Qabluittuq, The-man-with-no-eyebrows, was happy. He had a son, his very first child. Tonight, his wife, Can't-see, was nursing the new baby. The little boy had a wrinkled face and black, slick hair, sticking out in all directions. The-man-with-no-eyebrows sat on the bed beside his wife, holding the baby's hands.

"Atausiq, marruuk, pingasut ... qulit!" he counted the tiny fingers. "One, two, three ... ten!" he exclaimed.

He took the baby's feet: "Atausiq, marruuk, pingasut ... qulit!" he counted the tiny toes. "One, two, three ... ten!" he shouted again. "A perfect boy!" The-man-with-no-eyebrows was a happy man, indeed.

Can't-see asked, "What shall we call him?"

"We will call him Qavvik—Wolverine," The-man-with-no-eyebrows said. "We will name him after my father."

...from page 1

Shortly after Wolverine's birth, his parents set out to find him a wife. They met up with Paaliaq and his baby daughter, Breath, and Wolverine's father asked the shaman if their children could be wed when they came of age. But Paaliaq was short-tempered and having a bad day. Instead of saying yes, he cursed young Wolverine, saying that when the boy reached marrying age, he would "never set foot on this land again!" His animal spirit, a grumpy siksik, was overjoyed and immediately began planning a way to carry out the curse.

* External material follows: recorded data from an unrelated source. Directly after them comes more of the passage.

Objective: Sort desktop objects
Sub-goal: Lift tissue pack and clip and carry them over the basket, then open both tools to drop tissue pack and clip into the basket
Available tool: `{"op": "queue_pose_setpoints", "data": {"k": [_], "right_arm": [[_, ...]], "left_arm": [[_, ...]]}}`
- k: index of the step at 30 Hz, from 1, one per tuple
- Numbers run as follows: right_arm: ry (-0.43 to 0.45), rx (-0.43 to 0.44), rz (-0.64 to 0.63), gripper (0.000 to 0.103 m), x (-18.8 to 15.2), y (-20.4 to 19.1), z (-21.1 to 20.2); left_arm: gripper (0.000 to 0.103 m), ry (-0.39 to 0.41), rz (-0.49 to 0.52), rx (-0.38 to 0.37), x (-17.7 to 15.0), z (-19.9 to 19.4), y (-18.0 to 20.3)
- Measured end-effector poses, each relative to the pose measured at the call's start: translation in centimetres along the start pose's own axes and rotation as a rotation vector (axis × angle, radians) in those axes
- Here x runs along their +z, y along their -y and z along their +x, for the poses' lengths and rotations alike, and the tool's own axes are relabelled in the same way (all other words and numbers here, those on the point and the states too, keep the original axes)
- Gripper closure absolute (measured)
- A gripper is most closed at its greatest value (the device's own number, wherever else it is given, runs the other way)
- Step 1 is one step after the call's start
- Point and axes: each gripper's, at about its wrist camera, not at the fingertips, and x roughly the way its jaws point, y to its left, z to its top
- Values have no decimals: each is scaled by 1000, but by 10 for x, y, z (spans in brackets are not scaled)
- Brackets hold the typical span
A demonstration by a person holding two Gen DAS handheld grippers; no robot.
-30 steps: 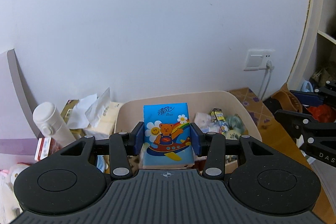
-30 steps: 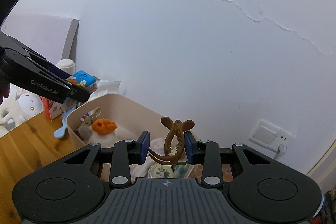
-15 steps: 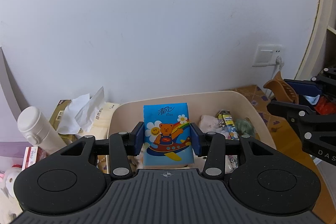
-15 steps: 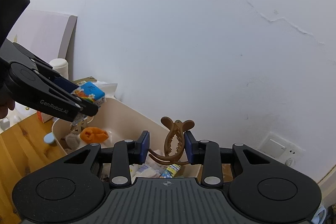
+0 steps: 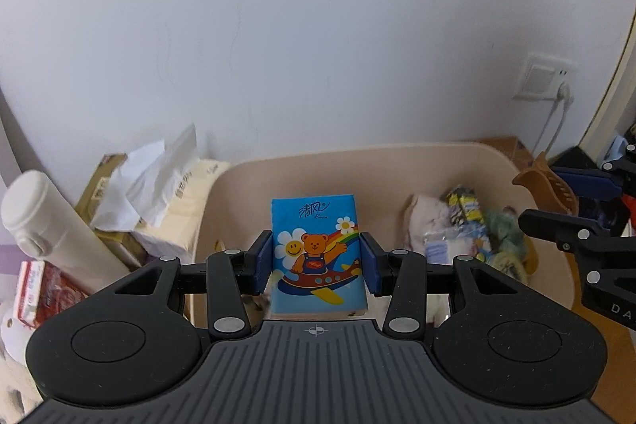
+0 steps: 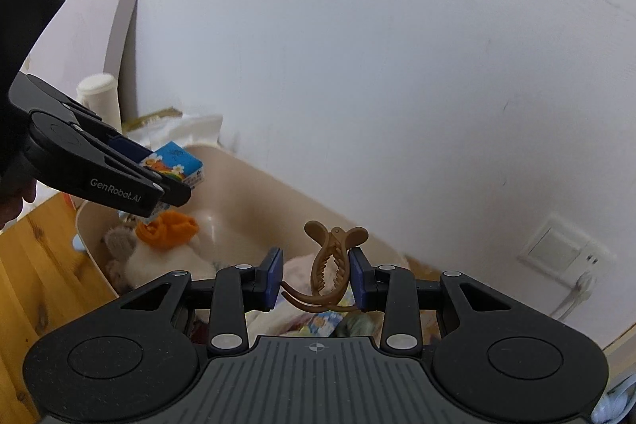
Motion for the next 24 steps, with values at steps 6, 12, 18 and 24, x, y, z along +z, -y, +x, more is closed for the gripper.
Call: {"op": "queue_pose_setpoints", "data": {"k": [6,12,18,24], "right_arm": [[-77,34,22,70,-9,4,25],[-147,57,52,70,-16,4,47],[-215,77,86,70,-23,5,61],[-270,103,129,58,-29,8,65]], "left_arm": [[57,-75,14,-27,-5,24,5],[57,-152,36,-57,-10,42,13],[57,-197,55,-70,-13,51,20],[31,-230,56,-70,-14,55,22]]}}
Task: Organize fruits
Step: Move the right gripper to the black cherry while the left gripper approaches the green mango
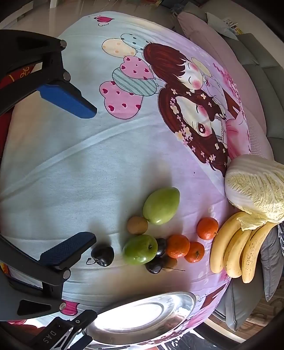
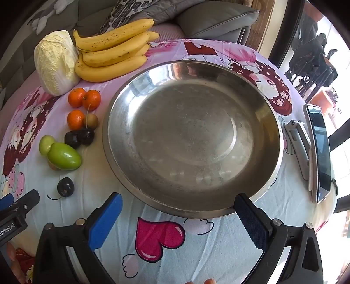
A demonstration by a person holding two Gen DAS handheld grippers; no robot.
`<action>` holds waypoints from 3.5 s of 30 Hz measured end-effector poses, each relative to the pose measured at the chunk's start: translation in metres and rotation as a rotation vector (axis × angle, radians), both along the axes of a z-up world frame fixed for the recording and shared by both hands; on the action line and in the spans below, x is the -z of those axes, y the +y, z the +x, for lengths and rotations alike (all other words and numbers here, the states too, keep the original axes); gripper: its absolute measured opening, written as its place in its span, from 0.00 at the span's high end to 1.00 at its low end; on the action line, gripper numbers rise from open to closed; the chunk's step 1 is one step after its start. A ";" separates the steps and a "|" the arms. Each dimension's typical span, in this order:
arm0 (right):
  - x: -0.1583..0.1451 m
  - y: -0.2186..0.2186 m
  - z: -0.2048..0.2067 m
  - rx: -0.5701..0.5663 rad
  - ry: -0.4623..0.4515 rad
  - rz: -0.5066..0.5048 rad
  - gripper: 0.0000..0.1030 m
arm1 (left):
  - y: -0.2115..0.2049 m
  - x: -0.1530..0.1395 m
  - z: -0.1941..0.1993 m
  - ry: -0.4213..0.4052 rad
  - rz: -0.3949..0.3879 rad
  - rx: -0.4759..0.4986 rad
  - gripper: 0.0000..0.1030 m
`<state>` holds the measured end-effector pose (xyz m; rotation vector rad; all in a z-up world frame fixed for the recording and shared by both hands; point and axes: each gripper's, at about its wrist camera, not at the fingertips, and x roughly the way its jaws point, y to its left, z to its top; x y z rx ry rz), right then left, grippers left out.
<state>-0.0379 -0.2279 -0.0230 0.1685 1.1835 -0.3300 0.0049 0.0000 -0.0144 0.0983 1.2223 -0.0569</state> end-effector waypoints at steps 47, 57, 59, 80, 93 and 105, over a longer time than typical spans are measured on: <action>-0.010 0.023 0.008 -0.181 0.050 0.025 0.00 | 0.016 0.000 0.005 0.080 -0.070 -0.052 0.00; -0.022 0.042 0.028 -0.293 0.067 0.185 0.00 | 0.027 -0.013 0.027 0.045 -0.199 -0.010 0.00; -0.023 0.049 0.033 -0.312 0.071 0.213 0.00 | 0.025 -0.014 0.034 0.071 -0.245 0.042 0.00; 0.014 0.099 0.095 -0.353 0.301 0.314 0.00 | 0.009 0.012 0.093 0.354 -0.148 0.128 0.13; 0.031 0.104 0.113 -0.400 0.331 0.321 0.32 | -0.019 0.024 0.133 0.391 -0.210 0.072 0.32; 0.052 0.104 0.124 -0.422 0.351 0.329 0.61 | -0.041 0.055 0.171 0.428 -0.303 0.022 0.42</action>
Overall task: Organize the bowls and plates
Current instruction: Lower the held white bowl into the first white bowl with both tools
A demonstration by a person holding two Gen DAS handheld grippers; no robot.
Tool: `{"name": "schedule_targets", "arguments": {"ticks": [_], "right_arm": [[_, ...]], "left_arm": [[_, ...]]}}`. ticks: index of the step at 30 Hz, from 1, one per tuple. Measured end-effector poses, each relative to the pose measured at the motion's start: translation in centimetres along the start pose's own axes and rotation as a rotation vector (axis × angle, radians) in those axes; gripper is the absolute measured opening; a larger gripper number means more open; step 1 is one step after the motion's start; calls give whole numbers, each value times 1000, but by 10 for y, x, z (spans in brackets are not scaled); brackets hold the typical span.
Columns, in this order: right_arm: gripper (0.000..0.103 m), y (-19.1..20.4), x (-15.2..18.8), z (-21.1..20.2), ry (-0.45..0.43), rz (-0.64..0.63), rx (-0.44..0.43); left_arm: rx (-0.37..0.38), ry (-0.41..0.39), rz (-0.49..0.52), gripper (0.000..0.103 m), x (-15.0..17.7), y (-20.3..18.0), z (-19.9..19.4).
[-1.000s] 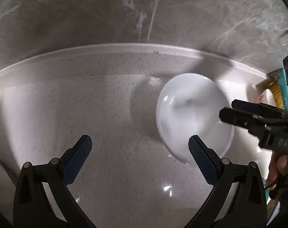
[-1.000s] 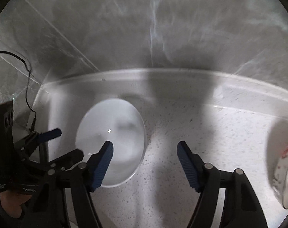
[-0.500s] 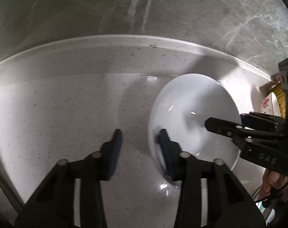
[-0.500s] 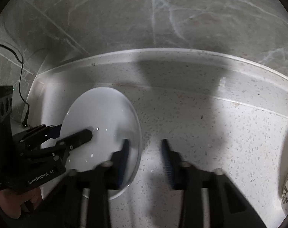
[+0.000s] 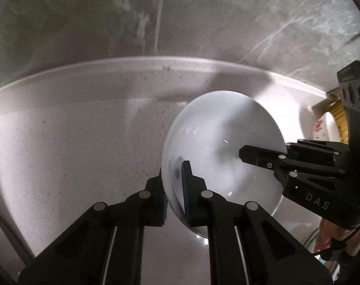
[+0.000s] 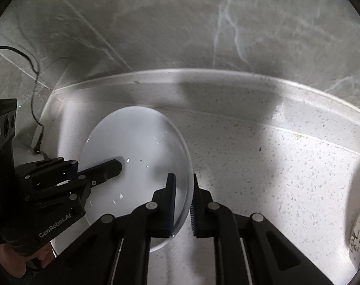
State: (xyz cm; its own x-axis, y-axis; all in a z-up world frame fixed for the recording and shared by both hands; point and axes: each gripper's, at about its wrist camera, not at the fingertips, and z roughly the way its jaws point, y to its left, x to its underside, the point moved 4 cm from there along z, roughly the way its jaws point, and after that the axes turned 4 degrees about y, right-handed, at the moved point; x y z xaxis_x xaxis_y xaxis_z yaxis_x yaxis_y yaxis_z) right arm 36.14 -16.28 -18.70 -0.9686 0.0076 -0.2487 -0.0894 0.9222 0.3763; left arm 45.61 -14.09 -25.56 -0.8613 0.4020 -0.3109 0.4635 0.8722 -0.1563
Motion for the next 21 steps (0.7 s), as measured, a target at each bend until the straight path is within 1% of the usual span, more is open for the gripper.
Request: {"name": "schedule_targets", "arguments": {"ticks": [2, 5, 8, 12, 15, 16, 18, 19, 21], "right_arm": [[12, 8, 4, -13, -15, -15, -11], [12, 23, 16, -32, -31, -38, -30], [12, 40, 35, -49, -44, -68, -46], [12, 62, 69, -68, -50, -112, -58], [12, 77, 96, -75, -45, -143, -61], [12, 81, 108, -76, -37, -153, -66], [12, 89, 127, -76, -18, -171, -69], [12, 95, 139, -73, -2, -182, -67], [12, 101, 153, -68, 22, -195, -63]], "left_arm": [[7, -18, -2, 9, -3, 4, -15], [11, -40, -1, 9, 6, 2, -38], [11, -55, 0, 9, 29, 1, -62], [5, -54, -6, 9, 74, -2, -81], [-3, -53, -9, 9, 112, -17, -87], [-6, -50, -14, 9, 127, -25, -85], [-16, -45, -26, 10, 150, -28, -88], [-20, -38, -35, 10, 170, -35, -88], [-19, -19, -53, 10, 192, -40, -84]]}}
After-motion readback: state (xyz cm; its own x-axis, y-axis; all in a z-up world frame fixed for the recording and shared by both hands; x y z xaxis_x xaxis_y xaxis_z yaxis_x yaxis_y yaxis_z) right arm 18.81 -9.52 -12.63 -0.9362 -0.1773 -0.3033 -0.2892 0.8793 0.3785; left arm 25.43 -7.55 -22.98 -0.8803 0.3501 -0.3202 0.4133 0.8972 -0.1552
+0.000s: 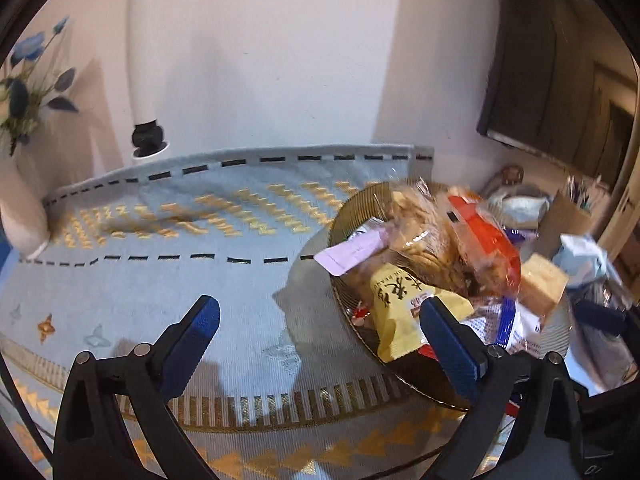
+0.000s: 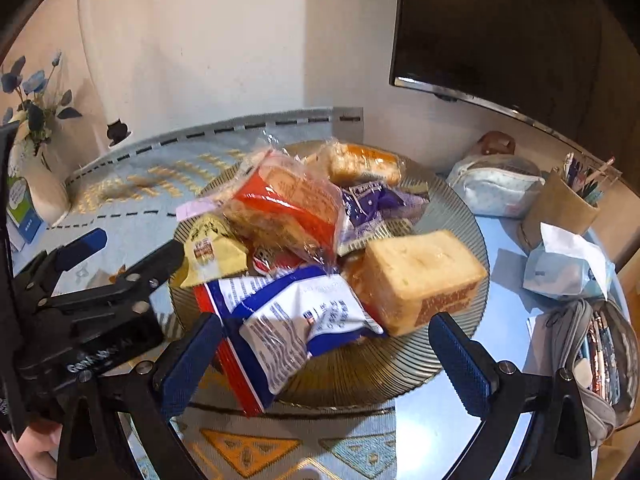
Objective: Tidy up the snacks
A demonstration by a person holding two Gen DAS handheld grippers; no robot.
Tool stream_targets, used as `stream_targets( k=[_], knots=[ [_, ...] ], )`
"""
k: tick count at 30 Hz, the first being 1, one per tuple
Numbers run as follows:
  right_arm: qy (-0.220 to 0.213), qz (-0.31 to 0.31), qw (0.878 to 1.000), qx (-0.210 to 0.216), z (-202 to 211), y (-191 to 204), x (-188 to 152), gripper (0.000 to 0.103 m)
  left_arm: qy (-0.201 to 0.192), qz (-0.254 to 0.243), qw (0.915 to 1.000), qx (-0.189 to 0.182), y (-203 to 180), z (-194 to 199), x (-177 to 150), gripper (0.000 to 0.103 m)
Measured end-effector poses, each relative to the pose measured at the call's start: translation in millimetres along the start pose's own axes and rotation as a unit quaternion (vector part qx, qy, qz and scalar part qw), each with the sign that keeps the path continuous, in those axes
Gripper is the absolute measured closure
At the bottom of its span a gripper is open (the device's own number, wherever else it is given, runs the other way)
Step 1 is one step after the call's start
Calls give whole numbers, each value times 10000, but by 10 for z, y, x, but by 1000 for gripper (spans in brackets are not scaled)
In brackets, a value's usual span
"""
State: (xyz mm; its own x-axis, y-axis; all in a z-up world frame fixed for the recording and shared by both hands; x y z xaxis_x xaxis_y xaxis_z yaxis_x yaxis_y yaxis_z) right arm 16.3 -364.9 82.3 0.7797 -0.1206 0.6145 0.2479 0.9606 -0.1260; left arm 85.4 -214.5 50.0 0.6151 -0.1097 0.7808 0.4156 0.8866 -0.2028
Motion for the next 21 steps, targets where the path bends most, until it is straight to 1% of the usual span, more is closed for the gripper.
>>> stream_targets(
  k=[2, 5, 6, 9, 11, 12, 13, 18, 21],
  knots=[
    [-74, 26, 10000, -8, 23, 28, 7, 0, 27, 23, 10000, -56, 7, 3, 5, 3],
    [-112, 21, 9999, -25, 41, 37, 21, 0, 45, -27, 10000, 64, 20, -34, 0, 3],
    [-125, -3, 9999, -13, 46, 34, 24, 0, 93, -26, 9999, 84, 25, -58, -13, 2],
    [-114, -34, 9999, -39, 51, 32, 12, 0, 283, -2, 9996, -46, 39, -101, -56, 2],
    [-115, -71, 9999, -69, 53, 23, -1, 0, 306, 37, 9995, -2, 74, -100, -55, 2],
    [-110, -86, 9999, -44, 56, 22, -7, 0, 415, 37, 9991, 46, 91, -94, -57, 2],
    [-96, -86, 9999, -18, 61, 27, -12, 0, 419, 81, 9991, 81, 118, -89, -49, 2],
    [-79, -65, 9999, -62, 62, 22, -11, 0, 639, 269, 9976, 70, 210, -135, -63, 2],
    [-78, -31, 9999, -94, 60, 34, -9, 0, 736, 241, 9969, 134, 210, -163, -84, 2]
  ],
)
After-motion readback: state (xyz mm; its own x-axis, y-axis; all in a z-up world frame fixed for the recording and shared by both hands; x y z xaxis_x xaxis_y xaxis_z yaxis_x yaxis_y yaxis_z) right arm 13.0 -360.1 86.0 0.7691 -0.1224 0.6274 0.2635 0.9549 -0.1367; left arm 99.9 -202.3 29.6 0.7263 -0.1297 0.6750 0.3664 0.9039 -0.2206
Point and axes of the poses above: each gripper's, at about its wrist camera, not at the fingertips, and z roughly against the way its jaws point, y to its left, x to its top, the point moved 3 cm from there along -z, roughly the way its jaws point, and after that the axes turned 8 degrees about -x, right-handed, at the moved point
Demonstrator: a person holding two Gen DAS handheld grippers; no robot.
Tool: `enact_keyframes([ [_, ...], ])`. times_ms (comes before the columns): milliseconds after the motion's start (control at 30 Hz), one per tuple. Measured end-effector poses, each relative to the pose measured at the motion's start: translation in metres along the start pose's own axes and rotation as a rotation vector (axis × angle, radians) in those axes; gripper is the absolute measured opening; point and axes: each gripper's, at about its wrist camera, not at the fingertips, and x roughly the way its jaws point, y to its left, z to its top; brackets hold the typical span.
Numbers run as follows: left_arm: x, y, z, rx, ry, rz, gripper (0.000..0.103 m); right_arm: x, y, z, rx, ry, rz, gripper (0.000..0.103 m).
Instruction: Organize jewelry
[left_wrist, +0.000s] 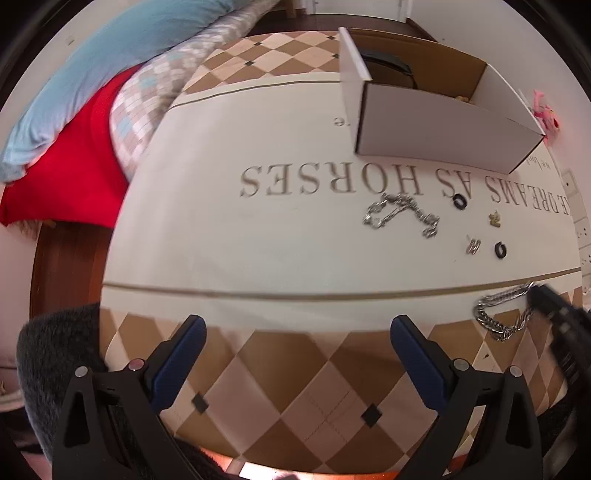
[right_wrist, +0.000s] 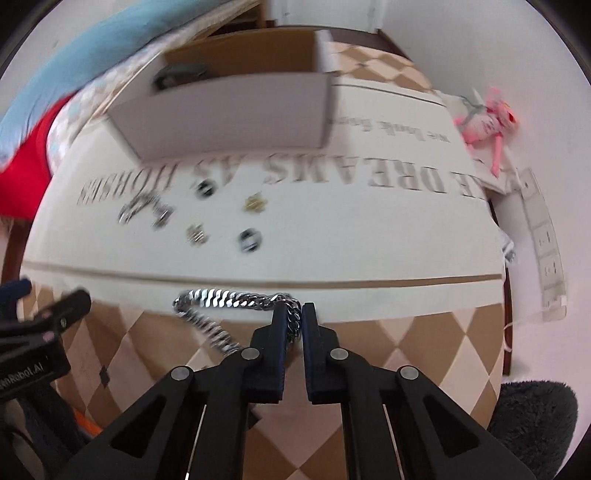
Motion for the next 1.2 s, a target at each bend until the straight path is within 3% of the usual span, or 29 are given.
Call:
enact_keyframes([
  [167,0.006,-0.004,0.024,0.023,-0.006,-0.04,0.101,-0.003,-0.037,0.021,0.131,-0.017,0.0,0.008],
  [367,0.027,-0.02,0.055,0.089,0.022,-0.094,0.101,0.005,-0.038,0.035,0.176,-0.008,0.024,0.008],
  [567,0.035,-0.03,0.064,0.128,0.012,-0.124,0.082,0.018,-0.042,0.051,0.192,0.009,0.045,0.008],
  [667,0.032,-0.032,0.067,0.146,-0.009,-0.132,0.056,0.019,-0.041,0.051,0.192,0.011,0.047,0.008],
  [733,0.029,-0.034,0.071,0.165,-0.019,-0.139,0.012,0.02,-0.042,0.051,0.193,0.014,0.047,0.008],
  [767,0.03,-0.035,0.072,0.171,-0.012,-0.149,0.006,0.02,-0.042,0.05,0.195,0.014,0.048,0.008],
  [967,0.024,-0.024,0.075,0.143,-0.017,-0.186,0.0,0.012,-0.043,0.052,0.195,0.004,0.066,0.007],
  [1200,-0.015,-0.004,0.051,0.085,-0.046,-0.25,0.0,-0.028,-0.039,0.056,0.185,-0.057,0.146,0.003],
])
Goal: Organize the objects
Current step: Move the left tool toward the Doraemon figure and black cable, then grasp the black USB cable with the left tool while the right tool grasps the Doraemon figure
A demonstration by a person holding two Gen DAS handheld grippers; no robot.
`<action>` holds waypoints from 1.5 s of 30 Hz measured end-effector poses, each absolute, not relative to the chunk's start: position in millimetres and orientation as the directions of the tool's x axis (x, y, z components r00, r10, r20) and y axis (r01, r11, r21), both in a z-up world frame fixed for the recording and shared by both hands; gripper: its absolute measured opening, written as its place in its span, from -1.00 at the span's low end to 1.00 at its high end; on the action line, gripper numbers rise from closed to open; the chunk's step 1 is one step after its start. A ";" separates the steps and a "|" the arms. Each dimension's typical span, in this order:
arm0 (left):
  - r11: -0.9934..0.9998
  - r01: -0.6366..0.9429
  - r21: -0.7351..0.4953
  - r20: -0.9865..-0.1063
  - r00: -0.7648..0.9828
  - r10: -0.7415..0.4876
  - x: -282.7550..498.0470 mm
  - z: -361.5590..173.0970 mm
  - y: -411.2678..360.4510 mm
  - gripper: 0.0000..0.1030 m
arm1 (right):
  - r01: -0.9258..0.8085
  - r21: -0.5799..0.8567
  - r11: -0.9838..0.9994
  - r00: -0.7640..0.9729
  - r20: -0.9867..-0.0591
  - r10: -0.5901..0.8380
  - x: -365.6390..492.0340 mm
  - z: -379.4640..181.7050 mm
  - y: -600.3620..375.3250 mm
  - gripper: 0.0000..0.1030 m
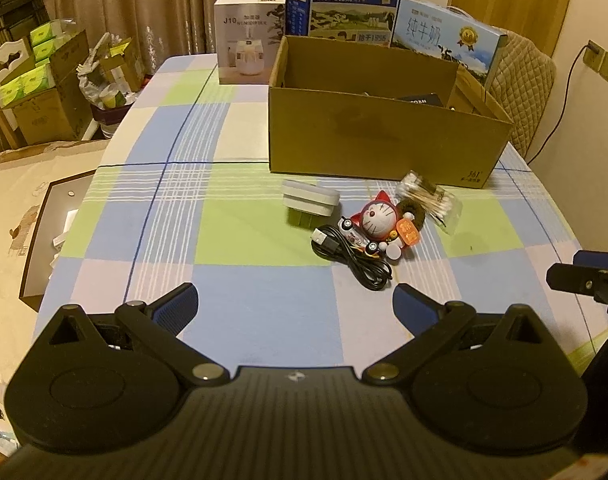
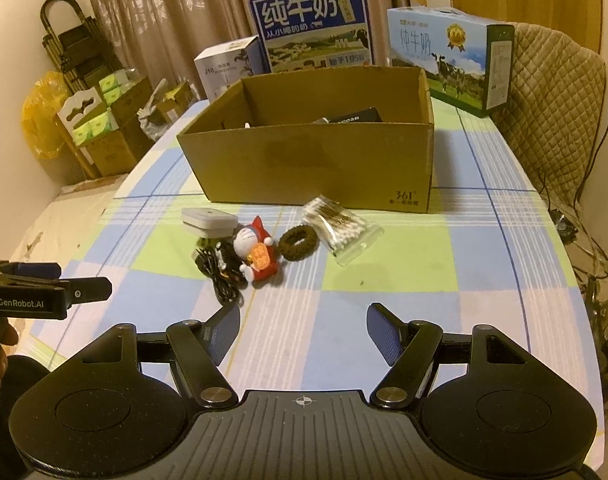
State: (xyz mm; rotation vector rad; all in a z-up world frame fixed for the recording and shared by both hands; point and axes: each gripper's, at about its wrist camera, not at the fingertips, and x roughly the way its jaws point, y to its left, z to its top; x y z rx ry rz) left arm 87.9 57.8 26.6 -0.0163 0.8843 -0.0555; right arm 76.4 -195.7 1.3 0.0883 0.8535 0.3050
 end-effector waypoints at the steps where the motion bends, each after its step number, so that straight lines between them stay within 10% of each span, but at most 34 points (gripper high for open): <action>1: 0.998 0.044 -0.035 -0.774 0.631 -0.055 89.7 25.0 57.1 0.98 | -0.232 0.194 0.953 0.615 -0.730 0.299 77.8 -0.4 -195.1 0.31; 22: 0.995 0.073 -0.074 -0.820 0.563 -0.102 154.0 -37.8 34.7 0.63 | -0.246 0.185 0.951 0.567 -0.768 0.296 141.6 -54.2 -191.7 0.30; 45: 0.986 0.120 -0.117 -0.821 0.546 -0.164 181.2 -67.5 21.7 -0.48 | -0.237 0.201 0.951 0.552 -0.777 0.301 164.8 -74.1 -192.9 0.30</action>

This was a fascinating book. I learned about building igloos and making sealskin boots, and about legends and magic and Inuit celebrations. There was even a charming romance. Although this was a chapter book, meant for children to read to themselves, I think it would be fun to read aloud. Challenging, given all of the words and names in Inuktitut, but one could probably muddle through most of them. But then there were things like this song:

Piuluammat, nallinnammat

Fortunately, Kusugak provided translations of everything so even if I couldn't pronounce the words, at least I knew what they meant.

I really enoyed this book and I think children of all ages would too.

Reviewed by Lynn Bornath on 26 May 2008.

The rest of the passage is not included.